§ WHAT TO DO: Transcribe the lines below verbatim, skipping the images.

[Dataset records]
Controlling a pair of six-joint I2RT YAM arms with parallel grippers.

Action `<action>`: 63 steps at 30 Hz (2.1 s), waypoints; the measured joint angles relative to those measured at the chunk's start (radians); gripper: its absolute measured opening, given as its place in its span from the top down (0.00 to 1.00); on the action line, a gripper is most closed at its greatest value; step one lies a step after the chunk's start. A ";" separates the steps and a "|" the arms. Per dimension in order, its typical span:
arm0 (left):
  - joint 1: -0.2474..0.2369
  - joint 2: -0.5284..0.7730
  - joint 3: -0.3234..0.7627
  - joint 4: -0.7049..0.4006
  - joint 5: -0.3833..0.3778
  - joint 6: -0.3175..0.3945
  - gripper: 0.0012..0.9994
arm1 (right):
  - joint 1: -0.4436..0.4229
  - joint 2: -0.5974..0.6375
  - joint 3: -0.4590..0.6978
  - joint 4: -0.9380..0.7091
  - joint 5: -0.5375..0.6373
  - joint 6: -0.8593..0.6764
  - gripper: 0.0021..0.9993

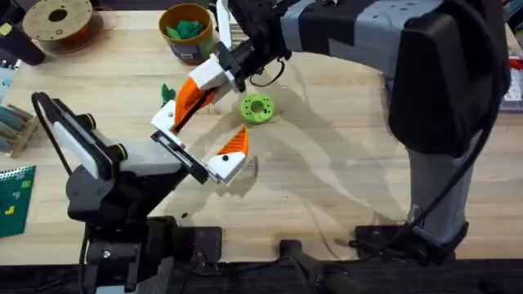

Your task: Pick up the gripper from the table and insert it into the empty holder that is missing its gripper. Then pick up a screw, insert it into the mounting hole, and use the screwdriver to tighten it. Finally, clean up the table by picking up the vegetable and placing it into the bucket.

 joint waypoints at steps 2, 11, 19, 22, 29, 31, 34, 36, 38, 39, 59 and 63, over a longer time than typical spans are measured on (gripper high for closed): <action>0.000 0.000 0.000 0.000 0.000 0.000 0.01 | 0.000 0.000 0.000 0.001 0.000 0.002 0.96; 0.000 0.000 0.000 0.000 0.001 0.000 0.01 | 0.003 0.000 0.000 0.002 0.000 0.006 0.99; 0.001 0.000 0.000 0.000 -0.001 0.000 0.01 | 0.006 0.000 0.000 0.004 0.003 0.009 0.92; 0.001 0.000 0.000 0.000 -0.001 0.000 0.01 | 0.006 0.000 0.000 0.003 0.008 0.010 0.85; 0.000 0.000 0.000 0.000 0.007 0.000 0.01 | 0.007 0.000 0.000 0.007 0.022 0.010 0.81; 0.000 0.000 0.000 0.000 0.007 0.000 0.01 | 0.007 0.000 0.000 0.007 0.026 0.010 0.79; 0.000 0.000 0.000 0.000 0.007 0.000 0.01 | 0.007 0.000 0.000 0.006 0.030 0.010 0.77; 0.000 0.000 0.000 0.000 0.007 0.000 0.01 | 0.007 0.000 0.000 0.007 0.030 0.010 0.77; 0.000 0.000 0.000 0.000 0.007 0.000 0.01 | 0.006 0.000 0.000 0.006 0.032 0.010 0.75; 0.000 0.000 0.000 0.000 0.008 0.000 0.01 | 0.006 0.000 0.000 0.006 0.033 0.010 0.74; -0.009 0.000 0.000 -0.003 0.080 0.016 0.01 | -0.028 0.000 0.000 0.008 0.065 0.010 0.30; -0.009 0.000 0.000 -0.003 0.083 0.016 0.01 | -0.042 0.000 0.000 0.009 0.071 0.010 0.21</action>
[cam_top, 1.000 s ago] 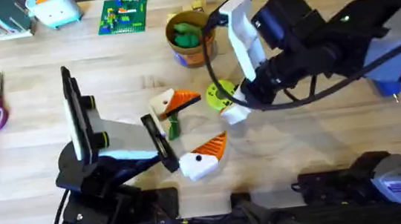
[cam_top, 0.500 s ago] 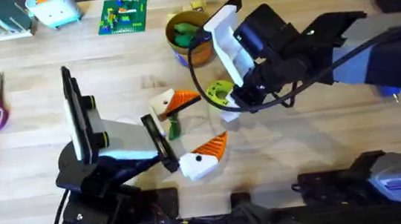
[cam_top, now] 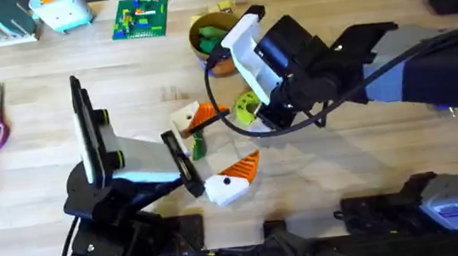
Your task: Pick up the gripper from the table and insert it into the empty holder that is missing its gripper. Then pick up a screw, insert it into the mounting hole, and use the screwdriver to tighten it. Finally, clean up the table by picking up the vegetable and placing it into the bucket.
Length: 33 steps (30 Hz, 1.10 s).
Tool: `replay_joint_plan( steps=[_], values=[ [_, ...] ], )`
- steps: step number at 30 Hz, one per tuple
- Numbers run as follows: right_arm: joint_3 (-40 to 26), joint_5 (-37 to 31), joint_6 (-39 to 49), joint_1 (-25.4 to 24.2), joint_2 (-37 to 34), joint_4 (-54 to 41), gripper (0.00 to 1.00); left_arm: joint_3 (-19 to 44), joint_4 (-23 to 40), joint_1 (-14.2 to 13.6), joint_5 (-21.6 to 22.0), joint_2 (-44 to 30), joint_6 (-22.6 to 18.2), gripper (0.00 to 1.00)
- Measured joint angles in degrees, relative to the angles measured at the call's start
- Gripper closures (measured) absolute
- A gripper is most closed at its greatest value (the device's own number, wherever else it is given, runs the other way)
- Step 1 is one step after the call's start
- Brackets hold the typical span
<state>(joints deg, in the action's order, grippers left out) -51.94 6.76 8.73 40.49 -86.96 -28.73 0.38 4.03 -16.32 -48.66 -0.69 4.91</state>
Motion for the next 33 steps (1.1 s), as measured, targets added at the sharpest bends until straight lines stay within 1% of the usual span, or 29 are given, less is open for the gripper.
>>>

§ ANSWER BOX:
Controlling a pair of six-joint I2RT YAM arms with parallel grippers.

Action `<action>`: 63 steps at 30 Hz (2.1 s), waypoints; the measured joint angles relative to those measured at the chunk's start (radians); gripper: its absolute measured opening, given as its place in its span from the top down (0.00 to 1.00); on the action line, a gripper is most closed at its greatest value; step one lies a step after the chunk's start. A ";" separates the steps and a "|" the arms. Per dimension in order, its typical span:
arm0 (left):
  - joint 1: -0.2474..0.2369
  - joint 2: -0.5284..0.7730
  - joint 3: -0.3234..0.7627
  - joint 4: -0.7049..0.4006
  - joint 5: -0.3833..0.3778
  - joint 6: -0.3175..0.3945
  - gripper: 0.0012..0.9994
arm1 (right):
  - joint 1: -0.4436..0.4229
  - joint 2: -0.5974..0.6375
  - joint 3: -0.4590..0.6978
  - joint 4: -0.9380..0.7091
  - joint 5: -0.5375..0.6373
  - joint 6: -0.8593..0.6764
  - gripper: 0.0021..0.9993


Your task: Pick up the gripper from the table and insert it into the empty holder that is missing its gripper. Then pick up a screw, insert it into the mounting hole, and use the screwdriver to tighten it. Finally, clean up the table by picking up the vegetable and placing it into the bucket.

 joint waypoints at steps 2, 11, 19, 22, 29, 31, 34, 36, 38, 39, 59 and 63, over a longer time than typical spans are measured on (gripper high for closed): <action>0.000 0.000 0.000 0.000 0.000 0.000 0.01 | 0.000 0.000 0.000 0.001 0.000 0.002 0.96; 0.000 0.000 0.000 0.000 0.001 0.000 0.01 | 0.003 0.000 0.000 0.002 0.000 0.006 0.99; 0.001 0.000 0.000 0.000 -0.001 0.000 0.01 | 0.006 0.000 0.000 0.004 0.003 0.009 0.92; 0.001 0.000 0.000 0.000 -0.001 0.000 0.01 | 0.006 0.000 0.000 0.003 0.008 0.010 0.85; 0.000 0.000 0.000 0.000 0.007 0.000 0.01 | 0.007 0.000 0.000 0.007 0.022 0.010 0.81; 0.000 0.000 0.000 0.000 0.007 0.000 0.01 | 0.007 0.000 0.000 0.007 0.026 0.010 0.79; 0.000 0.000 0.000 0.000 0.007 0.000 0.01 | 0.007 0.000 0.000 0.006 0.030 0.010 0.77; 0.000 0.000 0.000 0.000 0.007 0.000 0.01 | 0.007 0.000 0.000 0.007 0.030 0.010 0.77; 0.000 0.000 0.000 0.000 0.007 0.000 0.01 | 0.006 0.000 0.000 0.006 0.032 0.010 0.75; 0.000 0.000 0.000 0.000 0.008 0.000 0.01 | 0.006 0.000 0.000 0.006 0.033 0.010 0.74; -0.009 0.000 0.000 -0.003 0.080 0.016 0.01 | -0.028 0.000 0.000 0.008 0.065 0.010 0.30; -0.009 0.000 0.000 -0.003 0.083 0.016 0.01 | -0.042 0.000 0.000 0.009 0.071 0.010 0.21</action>
[cam_top, 1.000 s ago] 
[cam_top, 0.500 s ago] 
[cam_top, now] 
Your task: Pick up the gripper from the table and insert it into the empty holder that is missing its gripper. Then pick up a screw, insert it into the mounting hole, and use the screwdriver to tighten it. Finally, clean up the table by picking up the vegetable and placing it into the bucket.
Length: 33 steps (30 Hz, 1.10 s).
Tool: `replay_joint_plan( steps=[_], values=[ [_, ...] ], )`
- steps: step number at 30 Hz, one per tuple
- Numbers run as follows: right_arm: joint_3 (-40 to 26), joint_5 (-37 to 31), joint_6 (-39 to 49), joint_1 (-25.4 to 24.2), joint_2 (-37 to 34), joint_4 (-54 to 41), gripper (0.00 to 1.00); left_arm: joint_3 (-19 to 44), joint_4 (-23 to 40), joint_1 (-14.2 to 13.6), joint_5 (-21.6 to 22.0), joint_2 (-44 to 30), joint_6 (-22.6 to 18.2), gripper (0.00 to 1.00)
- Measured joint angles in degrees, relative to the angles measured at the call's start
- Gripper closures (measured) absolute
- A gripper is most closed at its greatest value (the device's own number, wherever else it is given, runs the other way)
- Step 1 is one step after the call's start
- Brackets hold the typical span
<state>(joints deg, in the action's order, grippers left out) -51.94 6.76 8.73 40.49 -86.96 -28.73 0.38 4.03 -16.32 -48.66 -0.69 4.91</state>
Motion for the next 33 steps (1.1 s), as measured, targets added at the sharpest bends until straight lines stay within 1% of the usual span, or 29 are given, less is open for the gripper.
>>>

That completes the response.